#### WHAT YOU SHOULD DO:
Transcribe the listing word for word. Begin at its first line and end with the line containing "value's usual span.".

#### INFORMATION SHOWN:
######

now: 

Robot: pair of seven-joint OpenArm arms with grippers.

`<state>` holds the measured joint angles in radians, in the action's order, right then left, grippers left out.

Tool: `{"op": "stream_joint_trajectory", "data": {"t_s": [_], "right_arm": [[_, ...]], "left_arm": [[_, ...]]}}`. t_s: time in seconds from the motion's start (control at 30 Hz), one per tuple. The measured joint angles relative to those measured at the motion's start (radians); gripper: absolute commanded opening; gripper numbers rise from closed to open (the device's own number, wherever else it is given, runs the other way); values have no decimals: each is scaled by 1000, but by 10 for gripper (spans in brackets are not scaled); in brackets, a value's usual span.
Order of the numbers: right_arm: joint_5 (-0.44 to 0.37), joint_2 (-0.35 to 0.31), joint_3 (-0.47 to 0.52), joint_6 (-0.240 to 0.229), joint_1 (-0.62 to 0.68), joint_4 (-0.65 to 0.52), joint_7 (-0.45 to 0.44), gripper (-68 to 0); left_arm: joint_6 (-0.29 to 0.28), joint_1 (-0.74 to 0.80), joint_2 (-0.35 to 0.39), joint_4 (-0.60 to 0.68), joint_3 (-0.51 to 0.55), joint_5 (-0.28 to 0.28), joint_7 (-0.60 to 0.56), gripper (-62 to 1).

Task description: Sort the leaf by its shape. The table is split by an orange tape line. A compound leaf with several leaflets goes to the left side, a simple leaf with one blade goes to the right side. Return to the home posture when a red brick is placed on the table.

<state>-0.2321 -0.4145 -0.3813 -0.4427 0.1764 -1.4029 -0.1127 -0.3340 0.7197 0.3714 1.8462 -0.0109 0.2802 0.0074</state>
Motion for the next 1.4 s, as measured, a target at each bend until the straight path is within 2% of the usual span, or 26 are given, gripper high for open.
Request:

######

#### RESPONSE AREA:
now: 

Robot: pair of seven-joint OpenArm arms with grippers.

`<state>` holds the measured joint angles in radians, in the action's order, right then left, grippers left out.

Tool: `{"op": "stream_joint_trajectory", "data": {"t_s": [_], "right_arm": [[_, ...]], "left_arm": [[_, ...]]}}`. t_s: time in seconds from the motion's start (control at 30 Hz), one per tuple. The measured joint angles relative to those measured at the motion's start (radians); gripper: absolute commanded opening; gripper numbers rise from closed to open (the device's own number, wherever else it is given, runs the other way); values have no decimals: each is scaled by 1000, but by 10 for gripper (spans in brackets are not scaled); in brackets, a value's usual span.

The exercise requires nothing more than what has been given.